Deep Dive: Handling Session State in React Applications

Pedro Laracuente
reactstate-managementauthentication

In modern web applications, managing session state efficiently is critical for ensuring a secure and consistent user experience. In Rica's Plants, I implemented a robust session management solution that leverages the power of React's Context API and browser local storage to persist user authentication across navigations and browser reloads.

Centralizing Session State with React Context

At the core of our session management is a global context created in `src/contexts/SessionContext.js`. This simple context lets our components share the session state without resorting to messy prop drilling. The session context is then provided by the main application in `src/App.jsx`, where we initialize our session token from local storage and expose helper methods for signing in and out.

Consider the following snippet from `src/App.jsx`:

// ... import statements

const App = () => {
  // Initialize session token from local storage
  const [sessionToken, setSessionToken] = useState(() =>
    userService.getSessionTokenStorage()
  );

  return (
    <SessionContext.Provider
      value={{
        // Decode the JWT token to get the username, or null if no session exists
        username: sessionToken ? jwtDecode(sessionToken).username : null,
        // Method to sign in: update state and persist token in local storage
        signIn: (token) => {
          setSessionToken(token);
          userService.setSessionTokenStorage(token);
        },
        // Method to sign out: clear session state and remove token from local storage
        signOut: () => {
          setSessionToken(null);
          userService.removeSessionTokenStorage();
        },
      }}
    >
      <BrowserRouter>
        <ScrollToTop />
        <Routes>
          <Route path="/" element={<SignInPage />} />
          <Route path="/sign-up" element={<SignUpPage />} />
          <Route path="/plants" element={<PlantListPage />} />
          <Route path="/plants/:plantId" element={<PlantShowPage />} />
        </Routes>
      </BrowserRouter>
    </SessionContext.Provider>
  );
};

export default App;

In this snippet, the session token is retrieved from local storage upon initialization. If a token exists, we extract the username from the JWT using the `jwt-decode` library. Defining `signIn` and `signOut` methods allows our authentication pages to update session state consistently, ensuring that the rest of the application always has access to up-to-date user information.

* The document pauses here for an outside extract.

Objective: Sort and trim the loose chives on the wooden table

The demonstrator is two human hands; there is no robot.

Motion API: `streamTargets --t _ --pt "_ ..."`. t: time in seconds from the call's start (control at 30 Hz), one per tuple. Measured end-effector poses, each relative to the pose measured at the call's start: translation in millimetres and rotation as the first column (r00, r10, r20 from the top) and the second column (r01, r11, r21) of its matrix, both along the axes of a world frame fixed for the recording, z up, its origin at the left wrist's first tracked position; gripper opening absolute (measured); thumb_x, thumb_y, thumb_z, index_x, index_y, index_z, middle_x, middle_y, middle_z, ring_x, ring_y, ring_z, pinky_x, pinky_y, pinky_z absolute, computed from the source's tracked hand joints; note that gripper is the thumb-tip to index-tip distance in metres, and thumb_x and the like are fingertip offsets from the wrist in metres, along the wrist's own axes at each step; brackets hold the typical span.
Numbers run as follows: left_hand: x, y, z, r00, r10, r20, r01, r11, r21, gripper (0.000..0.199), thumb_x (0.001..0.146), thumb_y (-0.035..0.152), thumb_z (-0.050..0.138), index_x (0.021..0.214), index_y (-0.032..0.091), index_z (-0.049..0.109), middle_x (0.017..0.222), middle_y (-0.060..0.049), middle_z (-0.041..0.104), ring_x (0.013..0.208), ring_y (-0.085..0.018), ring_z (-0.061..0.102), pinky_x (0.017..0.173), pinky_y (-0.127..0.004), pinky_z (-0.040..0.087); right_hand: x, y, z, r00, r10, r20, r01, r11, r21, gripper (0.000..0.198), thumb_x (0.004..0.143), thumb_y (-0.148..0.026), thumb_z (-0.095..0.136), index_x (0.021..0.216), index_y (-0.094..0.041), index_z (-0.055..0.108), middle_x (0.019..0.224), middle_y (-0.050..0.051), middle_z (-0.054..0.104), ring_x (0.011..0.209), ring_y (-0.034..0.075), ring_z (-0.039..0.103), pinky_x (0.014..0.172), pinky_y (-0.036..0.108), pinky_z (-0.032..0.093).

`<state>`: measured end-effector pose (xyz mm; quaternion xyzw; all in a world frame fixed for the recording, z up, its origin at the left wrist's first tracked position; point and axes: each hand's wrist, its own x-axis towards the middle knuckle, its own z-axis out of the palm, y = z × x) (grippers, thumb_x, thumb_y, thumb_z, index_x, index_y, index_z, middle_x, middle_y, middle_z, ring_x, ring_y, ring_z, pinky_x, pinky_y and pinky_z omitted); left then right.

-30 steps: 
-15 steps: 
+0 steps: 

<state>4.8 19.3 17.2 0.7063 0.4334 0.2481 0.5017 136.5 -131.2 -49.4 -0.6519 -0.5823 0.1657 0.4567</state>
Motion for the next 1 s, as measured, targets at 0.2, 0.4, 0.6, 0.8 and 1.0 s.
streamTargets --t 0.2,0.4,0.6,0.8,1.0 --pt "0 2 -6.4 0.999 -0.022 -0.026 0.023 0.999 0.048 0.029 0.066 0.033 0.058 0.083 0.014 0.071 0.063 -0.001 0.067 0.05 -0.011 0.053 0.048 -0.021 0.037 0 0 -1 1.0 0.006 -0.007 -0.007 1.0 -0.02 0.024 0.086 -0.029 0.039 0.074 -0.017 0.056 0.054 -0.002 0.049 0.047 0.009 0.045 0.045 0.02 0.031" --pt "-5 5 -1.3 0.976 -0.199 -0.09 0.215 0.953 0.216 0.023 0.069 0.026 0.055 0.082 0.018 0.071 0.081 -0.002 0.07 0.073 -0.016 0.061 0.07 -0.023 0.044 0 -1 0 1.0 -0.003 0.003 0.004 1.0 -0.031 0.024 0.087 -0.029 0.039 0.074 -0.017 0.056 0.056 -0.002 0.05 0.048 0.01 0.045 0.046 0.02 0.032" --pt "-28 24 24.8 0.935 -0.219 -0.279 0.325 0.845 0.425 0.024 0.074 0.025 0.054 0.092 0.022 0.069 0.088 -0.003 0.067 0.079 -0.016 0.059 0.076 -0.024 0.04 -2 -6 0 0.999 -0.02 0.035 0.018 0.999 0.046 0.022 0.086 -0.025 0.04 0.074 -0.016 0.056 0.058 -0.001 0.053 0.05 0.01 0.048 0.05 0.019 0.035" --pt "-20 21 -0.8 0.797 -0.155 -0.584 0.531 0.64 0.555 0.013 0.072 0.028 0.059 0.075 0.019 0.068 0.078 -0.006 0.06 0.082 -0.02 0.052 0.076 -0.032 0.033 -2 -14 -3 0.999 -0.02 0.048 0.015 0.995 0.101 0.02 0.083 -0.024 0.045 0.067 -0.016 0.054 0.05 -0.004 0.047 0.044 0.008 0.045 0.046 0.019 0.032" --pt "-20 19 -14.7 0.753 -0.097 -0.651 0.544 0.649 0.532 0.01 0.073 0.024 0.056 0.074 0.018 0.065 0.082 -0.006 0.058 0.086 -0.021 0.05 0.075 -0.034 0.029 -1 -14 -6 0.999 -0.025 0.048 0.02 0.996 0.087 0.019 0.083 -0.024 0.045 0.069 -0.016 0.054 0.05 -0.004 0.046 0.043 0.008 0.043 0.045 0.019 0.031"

Persisting Sessions with Local Storage

To allow session persistence even when the user refreshes the page or closes and reopens the browser, we store the session token in local storage. Our service layer encapsulates these operations, keeping the details abstracted from the rest of the application. Below is the relevant code from `src/services/user.js`:

const CAPSTONE_SESSION_TOKEN_KEY = "capstone_session_token";

export const setSessionTokenStorage = (capstoneSessionToken) =>
  localStorage.setItem(CAPSTONE_SESSION_TOKEN_KEY, capstoneSessionToken);

export const getSessionTokenStorage = () =>
  localStorage.getItem(CAPSTONE_SESSION_TOKEN_KEY);

export const removeSessionTokenStorage = () =>
  localStorage.removeItem(CAPSTONE_SESSION_TOKEN_KEY);

By wrapping local storage interactions in our user service, we maintain a clean separation of concerns. Components and contexts simply call these helper functions, unaware of the underlying implementation.

Integrating Session State with API Requests

Beyond user interface concerns, session state is also critical for securing backend interactions. Every API call made by our application includes the session token as part of the request headers. That way, the backend can verify the user's identity and permissions.

In our `src/services/apiFetch.js` utility, we augment all outgoing requests with the session token:

import * as userService from 'services/user';
const { VITE_API_BASE_URL} = import.meta.env;

  if (sessionToken) {
    const sessionToken = userService.getSessionTokenStorage();
  }

const apiFetch = (method, path, body) => {
  const options = {
    method,
    credentials: 'include',
    headers: {
      authorization: 'Bearer ' + sessionToken || '',
      'Content-Type': 'Application/json'
    }
  };


  if (body) {
    options.body = JSON.stringify(body);
  }
  return fetch(VITE_API_BASE_URL + path, options);
};

export default apiFetch;

This design ensures that every API request is automatically authenticated. If no session token is present, the backend can immediately reject unauthorized requests, adding an extra layer of security.

Enforcing Route Protection Using Session State

Another important aspect of session management is controlling access to various routes. For example, components like `RedirectToPlantsIfSignedIn` and `RedirectToSignInIfSignedOut`—located in the shared components—leverage the SessionContext to determine whether a user should be redirected away from or toward a particular page.

By centralizing this logic within our context, we can enforce route protection consistently across the entire application.

Conclusion

The session management solution in Rica's Plants is built on the solid foundations of React's Context API and browser local storage. By combining these technologies, the project ensures that user authentication is persistent, secure, and easily accessible throughout the application. With helper functions abstracting storage details and middleware automatically injecting session information into API requests, this design provides a clear, maintainable approach to session state management—an essential consideration for any modern web application.